== Exercise details ==
How many lines in the listing below hold the word "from"? Answer with the number only.

== Dataset extract ==
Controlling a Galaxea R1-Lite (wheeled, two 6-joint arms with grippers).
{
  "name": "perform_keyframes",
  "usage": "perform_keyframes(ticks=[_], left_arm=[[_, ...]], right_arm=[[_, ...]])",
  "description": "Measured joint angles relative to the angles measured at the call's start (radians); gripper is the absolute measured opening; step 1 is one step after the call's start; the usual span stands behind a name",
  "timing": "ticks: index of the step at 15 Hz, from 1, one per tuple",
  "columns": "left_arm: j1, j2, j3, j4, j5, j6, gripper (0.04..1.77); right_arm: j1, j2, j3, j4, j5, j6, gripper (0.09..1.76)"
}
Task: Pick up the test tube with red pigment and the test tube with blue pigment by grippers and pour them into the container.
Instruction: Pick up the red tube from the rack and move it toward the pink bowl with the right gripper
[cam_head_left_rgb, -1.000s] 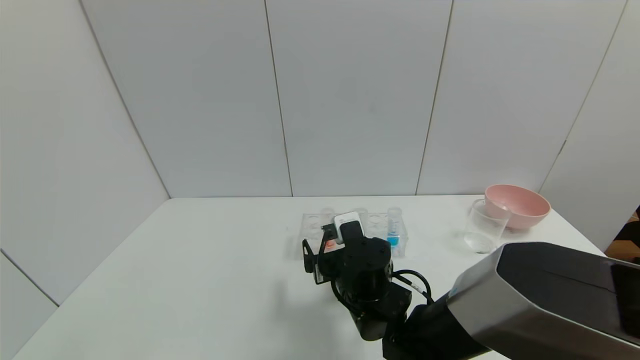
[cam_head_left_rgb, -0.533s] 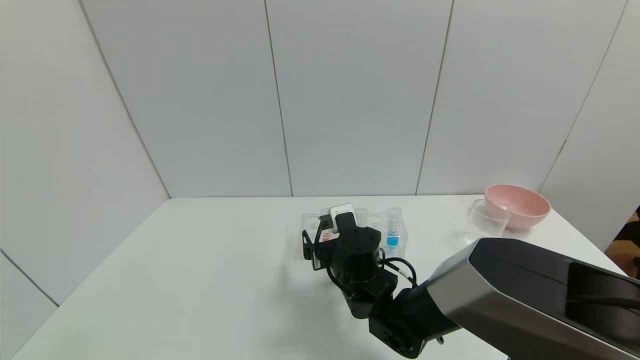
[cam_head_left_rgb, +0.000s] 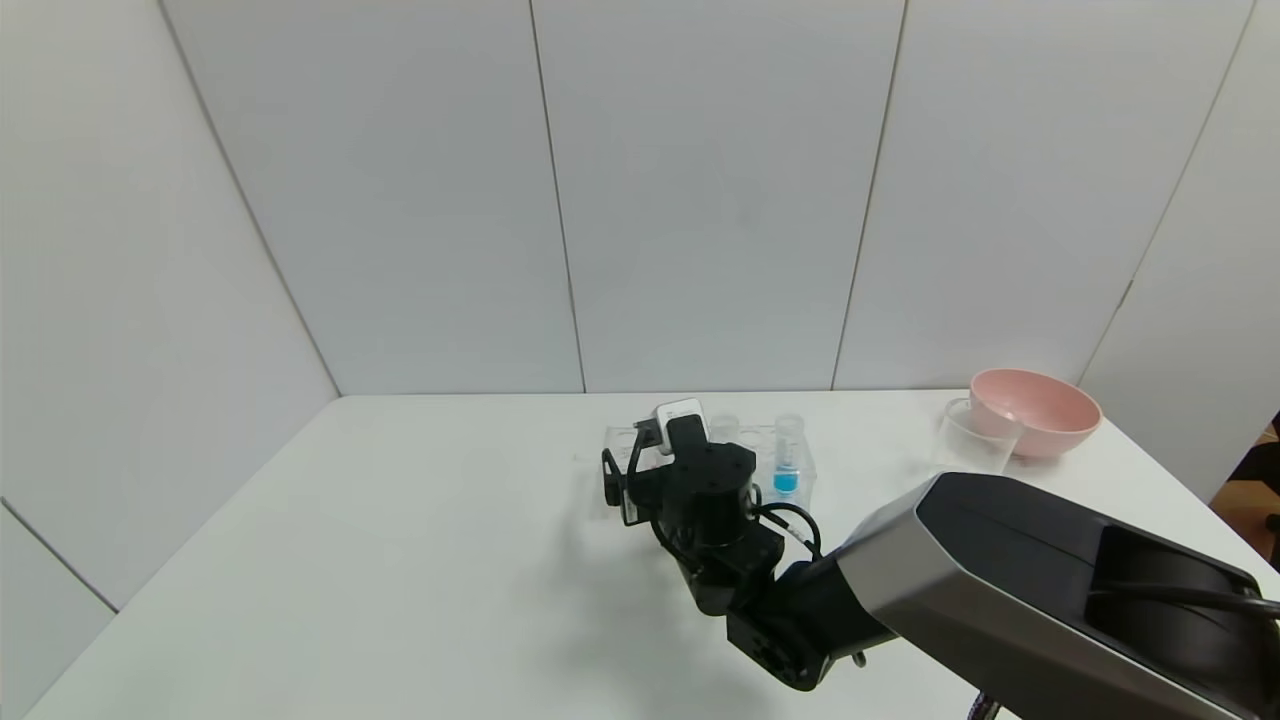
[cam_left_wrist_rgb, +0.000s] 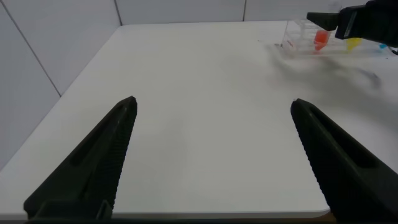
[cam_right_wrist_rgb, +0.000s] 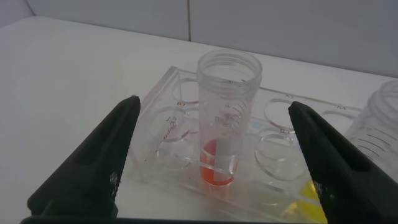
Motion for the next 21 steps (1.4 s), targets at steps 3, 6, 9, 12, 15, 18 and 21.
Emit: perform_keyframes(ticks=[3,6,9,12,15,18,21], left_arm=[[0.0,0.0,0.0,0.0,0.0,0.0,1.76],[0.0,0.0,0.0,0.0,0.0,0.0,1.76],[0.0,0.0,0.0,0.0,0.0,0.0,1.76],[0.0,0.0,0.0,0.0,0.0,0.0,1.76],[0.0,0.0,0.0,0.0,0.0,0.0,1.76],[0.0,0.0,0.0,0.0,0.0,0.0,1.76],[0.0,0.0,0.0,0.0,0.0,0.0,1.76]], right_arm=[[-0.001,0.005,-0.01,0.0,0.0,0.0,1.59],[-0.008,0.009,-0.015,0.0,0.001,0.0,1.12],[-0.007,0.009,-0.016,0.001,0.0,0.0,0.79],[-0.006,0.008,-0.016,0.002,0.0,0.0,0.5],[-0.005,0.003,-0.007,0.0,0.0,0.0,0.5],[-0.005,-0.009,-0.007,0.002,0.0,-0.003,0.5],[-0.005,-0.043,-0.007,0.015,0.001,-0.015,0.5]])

== Your response ==
2